**TRY IT**
Two lines in the data below mark the range: the one with "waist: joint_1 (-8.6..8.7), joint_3" and the one with "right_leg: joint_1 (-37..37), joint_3". Return both, along with every line between them, exactly.

**DATA PROVIDED**

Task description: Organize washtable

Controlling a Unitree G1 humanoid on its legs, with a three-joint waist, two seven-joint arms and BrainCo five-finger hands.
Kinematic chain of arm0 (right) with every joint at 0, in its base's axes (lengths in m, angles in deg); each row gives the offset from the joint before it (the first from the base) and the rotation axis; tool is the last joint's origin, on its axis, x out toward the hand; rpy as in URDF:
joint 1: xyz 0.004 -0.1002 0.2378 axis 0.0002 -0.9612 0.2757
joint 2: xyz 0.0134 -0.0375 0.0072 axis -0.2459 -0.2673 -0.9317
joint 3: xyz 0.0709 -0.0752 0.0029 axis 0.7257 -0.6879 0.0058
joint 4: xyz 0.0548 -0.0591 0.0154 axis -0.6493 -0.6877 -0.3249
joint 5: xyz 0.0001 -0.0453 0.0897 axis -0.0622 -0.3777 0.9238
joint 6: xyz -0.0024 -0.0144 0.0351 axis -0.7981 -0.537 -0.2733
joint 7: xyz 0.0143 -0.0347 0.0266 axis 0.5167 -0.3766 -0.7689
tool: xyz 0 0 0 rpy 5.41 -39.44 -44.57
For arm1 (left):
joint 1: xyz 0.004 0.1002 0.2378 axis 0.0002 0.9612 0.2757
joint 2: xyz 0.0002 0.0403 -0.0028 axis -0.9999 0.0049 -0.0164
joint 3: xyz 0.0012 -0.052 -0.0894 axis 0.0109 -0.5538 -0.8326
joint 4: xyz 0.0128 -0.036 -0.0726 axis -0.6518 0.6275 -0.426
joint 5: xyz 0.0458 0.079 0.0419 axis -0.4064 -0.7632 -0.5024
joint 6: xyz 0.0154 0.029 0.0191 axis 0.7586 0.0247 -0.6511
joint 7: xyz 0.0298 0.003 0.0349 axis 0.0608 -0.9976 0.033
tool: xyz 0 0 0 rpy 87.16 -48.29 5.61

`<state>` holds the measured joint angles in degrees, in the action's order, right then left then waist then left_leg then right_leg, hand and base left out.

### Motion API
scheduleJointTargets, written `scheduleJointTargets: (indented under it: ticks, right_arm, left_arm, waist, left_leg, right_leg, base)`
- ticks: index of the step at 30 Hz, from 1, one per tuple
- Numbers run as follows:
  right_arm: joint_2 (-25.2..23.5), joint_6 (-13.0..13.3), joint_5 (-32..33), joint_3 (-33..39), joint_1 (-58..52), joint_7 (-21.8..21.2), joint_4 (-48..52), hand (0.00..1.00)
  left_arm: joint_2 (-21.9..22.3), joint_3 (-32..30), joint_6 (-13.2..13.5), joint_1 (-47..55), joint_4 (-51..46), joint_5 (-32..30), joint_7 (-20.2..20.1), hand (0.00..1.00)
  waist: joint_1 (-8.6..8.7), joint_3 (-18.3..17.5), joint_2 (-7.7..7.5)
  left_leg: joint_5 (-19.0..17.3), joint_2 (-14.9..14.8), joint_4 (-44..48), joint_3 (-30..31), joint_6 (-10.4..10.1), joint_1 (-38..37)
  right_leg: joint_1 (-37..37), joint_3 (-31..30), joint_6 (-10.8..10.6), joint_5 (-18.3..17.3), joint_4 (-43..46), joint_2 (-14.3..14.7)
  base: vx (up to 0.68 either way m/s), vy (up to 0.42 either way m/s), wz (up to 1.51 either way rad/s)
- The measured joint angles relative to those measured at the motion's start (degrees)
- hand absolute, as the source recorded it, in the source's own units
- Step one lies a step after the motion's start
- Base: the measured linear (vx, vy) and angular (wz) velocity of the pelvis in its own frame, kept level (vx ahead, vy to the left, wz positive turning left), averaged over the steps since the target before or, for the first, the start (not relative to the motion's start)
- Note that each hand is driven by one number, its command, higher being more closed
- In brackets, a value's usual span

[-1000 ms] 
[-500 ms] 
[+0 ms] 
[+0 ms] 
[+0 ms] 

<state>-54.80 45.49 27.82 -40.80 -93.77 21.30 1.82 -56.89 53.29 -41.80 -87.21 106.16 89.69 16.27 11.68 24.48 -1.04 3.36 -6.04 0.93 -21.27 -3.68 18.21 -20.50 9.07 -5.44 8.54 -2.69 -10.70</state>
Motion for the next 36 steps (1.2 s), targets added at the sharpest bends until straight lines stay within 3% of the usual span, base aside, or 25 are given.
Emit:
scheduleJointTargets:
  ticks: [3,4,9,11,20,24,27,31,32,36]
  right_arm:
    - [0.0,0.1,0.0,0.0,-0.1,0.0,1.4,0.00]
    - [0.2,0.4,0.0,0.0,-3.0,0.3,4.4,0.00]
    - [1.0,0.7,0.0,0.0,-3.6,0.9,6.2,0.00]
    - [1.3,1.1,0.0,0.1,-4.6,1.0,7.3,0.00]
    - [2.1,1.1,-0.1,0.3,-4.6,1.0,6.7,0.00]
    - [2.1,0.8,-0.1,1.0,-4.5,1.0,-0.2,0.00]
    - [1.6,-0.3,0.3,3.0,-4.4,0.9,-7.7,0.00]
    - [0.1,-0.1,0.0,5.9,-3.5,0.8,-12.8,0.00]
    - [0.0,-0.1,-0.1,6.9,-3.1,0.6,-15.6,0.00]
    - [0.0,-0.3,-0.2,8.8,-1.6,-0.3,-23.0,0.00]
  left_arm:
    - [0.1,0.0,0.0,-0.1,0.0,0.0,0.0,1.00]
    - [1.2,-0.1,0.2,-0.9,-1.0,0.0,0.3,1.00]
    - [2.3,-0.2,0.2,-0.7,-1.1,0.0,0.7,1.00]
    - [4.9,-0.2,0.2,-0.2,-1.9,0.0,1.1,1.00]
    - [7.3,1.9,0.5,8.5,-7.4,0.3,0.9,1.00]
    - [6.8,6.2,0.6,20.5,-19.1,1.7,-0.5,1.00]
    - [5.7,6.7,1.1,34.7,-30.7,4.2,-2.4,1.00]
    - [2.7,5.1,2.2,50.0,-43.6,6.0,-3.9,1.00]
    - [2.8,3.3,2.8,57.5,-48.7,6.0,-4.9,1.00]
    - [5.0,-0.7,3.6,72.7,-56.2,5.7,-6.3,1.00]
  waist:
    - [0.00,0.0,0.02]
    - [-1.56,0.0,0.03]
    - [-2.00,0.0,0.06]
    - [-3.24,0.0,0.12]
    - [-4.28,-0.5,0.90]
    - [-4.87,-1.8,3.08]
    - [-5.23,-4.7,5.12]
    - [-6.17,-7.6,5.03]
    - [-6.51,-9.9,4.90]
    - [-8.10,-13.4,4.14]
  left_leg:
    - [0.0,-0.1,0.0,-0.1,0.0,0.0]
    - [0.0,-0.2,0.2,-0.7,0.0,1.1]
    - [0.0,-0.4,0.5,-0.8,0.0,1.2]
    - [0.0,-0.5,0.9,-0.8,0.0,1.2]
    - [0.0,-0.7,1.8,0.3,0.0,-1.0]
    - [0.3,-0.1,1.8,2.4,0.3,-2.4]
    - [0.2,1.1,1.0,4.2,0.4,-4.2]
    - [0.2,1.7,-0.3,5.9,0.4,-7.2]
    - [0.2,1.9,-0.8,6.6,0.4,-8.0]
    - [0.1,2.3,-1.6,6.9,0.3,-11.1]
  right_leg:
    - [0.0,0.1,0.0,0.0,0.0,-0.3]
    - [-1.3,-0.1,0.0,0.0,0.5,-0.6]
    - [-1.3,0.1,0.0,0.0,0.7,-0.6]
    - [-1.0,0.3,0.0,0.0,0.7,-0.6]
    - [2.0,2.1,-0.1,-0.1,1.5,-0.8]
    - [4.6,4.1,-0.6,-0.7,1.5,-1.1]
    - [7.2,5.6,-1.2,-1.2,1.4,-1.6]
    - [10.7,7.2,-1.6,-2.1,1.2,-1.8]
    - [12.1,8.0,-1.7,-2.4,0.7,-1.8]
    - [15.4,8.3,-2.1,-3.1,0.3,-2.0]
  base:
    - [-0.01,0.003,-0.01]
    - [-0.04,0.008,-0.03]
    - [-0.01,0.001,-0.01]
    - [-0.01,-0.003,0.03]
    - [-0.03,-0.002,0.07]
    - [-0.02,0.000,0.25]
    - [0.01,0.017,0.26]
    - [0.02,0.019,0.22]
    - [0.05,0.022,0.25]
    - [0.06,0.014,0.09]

**ANSWER TO THE EXERCISE**
  waist: joint_1 (-8.6..8.7), joint_3 (-18.3..17.5), joint_2 (-7.7..7.5)
  left_leg: joint_5 (-19.0..17.3), joint_2 (-14.9..14.8), joint_4 (-44..48), joint_3 (-30..31), joint_6 (-10.4..10.1), joint_1 (-38..37)
  right_leg: joint_1 (-37..37), joint_3 (-31..30), joint_6 (-10.8..10.6), joint_5 (-18.3..17.3), joint_4 (-43..46), joint_2 (-14.3..14.7)

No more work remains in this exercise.